• [WHAT THE TASK ASKS]: Without including the pictures, copy each line below exactly as it reads.

• [SOURCE DATA]:
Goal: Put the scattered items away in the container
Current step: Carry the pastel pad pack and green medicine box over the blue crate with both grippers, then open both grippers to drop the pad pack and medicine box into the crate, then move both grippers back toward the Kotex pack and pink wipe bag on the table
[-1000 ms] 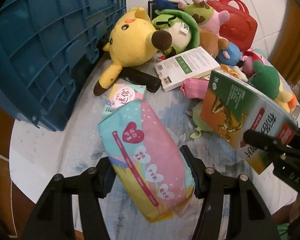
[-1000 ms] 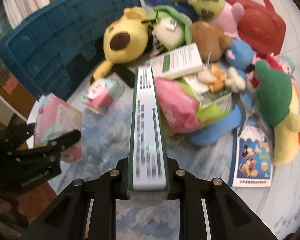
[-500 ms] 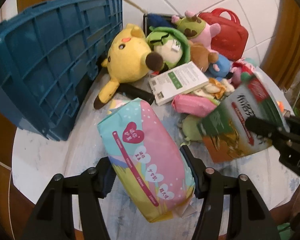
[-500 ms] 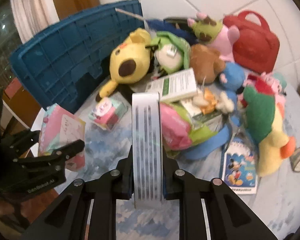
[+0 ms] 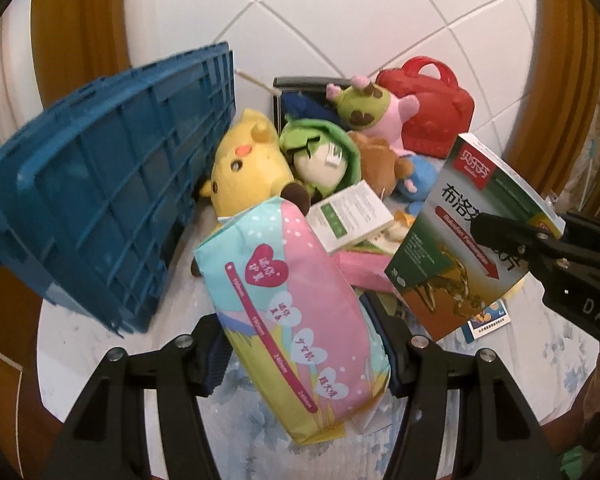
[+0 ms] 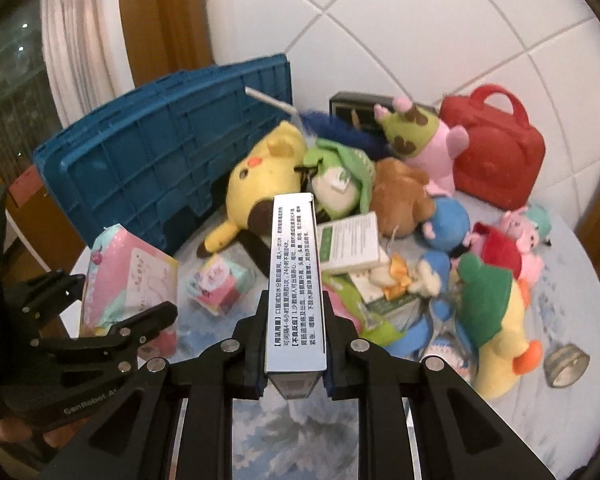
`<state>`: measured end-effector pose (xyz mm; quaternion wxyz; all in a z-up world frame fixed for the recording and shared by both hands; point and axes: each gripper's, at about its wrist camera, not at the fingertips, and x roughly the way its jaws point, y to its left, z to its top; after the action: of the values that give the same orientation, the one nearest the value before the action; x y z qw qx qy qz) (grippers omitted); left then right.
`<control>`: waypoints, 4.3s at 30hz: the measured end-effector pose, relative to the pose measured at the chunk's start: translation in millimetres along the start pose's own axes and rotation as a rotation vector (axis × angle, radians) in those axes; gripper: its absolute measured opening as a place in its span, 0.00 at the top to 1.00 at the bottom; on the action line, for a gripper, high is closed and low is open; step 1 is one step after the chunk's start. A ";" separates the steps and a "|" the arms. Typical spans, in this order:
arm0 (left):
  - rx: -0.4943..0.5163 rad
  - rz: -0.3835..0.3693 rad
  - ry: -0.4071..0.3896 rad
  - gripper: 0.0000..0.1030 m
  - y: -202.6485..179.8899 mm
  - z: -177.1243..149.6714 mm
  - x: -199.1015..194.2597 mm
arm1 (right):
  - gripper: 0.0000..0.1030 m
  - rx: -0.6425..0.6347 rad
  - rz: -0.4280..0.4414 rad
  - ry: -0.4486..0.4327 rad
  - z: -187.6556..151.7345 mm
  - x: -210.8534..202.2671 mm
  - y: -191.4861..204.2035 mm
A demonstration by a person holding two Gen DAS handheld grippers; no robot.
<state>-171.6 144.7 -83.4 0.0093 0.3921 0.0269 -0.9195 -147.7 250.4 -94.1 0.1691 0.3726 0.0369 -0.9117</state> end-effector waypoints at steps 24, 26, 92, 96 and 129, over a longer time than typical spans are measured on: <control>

• [WRITTEN SOLUTION]:
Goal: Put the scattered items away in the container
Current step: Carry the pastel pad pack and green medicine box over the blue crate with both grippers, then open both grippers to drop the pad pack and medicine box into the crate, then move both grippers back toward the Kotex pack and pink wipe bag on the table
[-1000 ms] 
[-1000 ms] 
[-500 ms] 
[-500 ms] 
[+0 ms] 
[+0 ms] 
`<state>`: measured end-effector pose (xyz mm; quaternion wxyz; all in a z-up world frame fixed for the recording and shared by both hands; point and axes: each gripper's, at about its wrist camera, not at the fingertips, and x roughly the way its jaws point, y to its left, z to its top; after the action: of the values that give the same orientation, the one nearest the value before the action; x y z qw qx qy qz) (grippers omitted); left then right.
`<control>`: waypoints, 4.3s at 30hz: the measured end-effector pose, relative to the pose measured at the chunk's start: translation in millimetres along the start pose's own axes and rotation as a rotation vector (axis × angle, radians) in those axes; gripper: its absolute measured opening as a place in its span, 0.00 at the top to 1.00 at the bottom; on the action line, for a gripper, high is closed and low is open; step 1 is one step after the chunk's start. A ";" separates the steps and a "|" the arms. Typical spans, in this order:
arm0 (left):
  - rx: -0.4943..0.5163 rad
  - rz: -0.3835..0.3693 rad
  - ry: -0.4071..0.3896 rad
  - gripper: 0.0000..0.1030 m
  - y: -202.6485..179.8899 mm
  - z: -177.1243..149.6714 mm
  - x: -199.1015..194.2597 mm
arm1 (right):
  - gripper: 0.0000..0.1030 m
  - rx: -0.6425..0.6347 rad
  - rz: -0.4280..0.4414 rad
  - ry: -0.4486..0.4327 rad
  - z: -187.6556..151.7345 mm
  - x: -210.8534..202.2671 mm
  - y: -191.4861..204.2035 mm
A demonstration by a person holding two Gen DAS handheld grippers; no robot.
<state>-171.6 144.7 -83.4 0.0093 0.3921 0.0269 -0.9195 -147.7 250.4 -94.1 0.1691 0.3726 0.0369 -0.9117</state> end-effector waypoints at steps 24, 26, 92, 96 and 129, over a longer time than typical spans are measured on: <control>

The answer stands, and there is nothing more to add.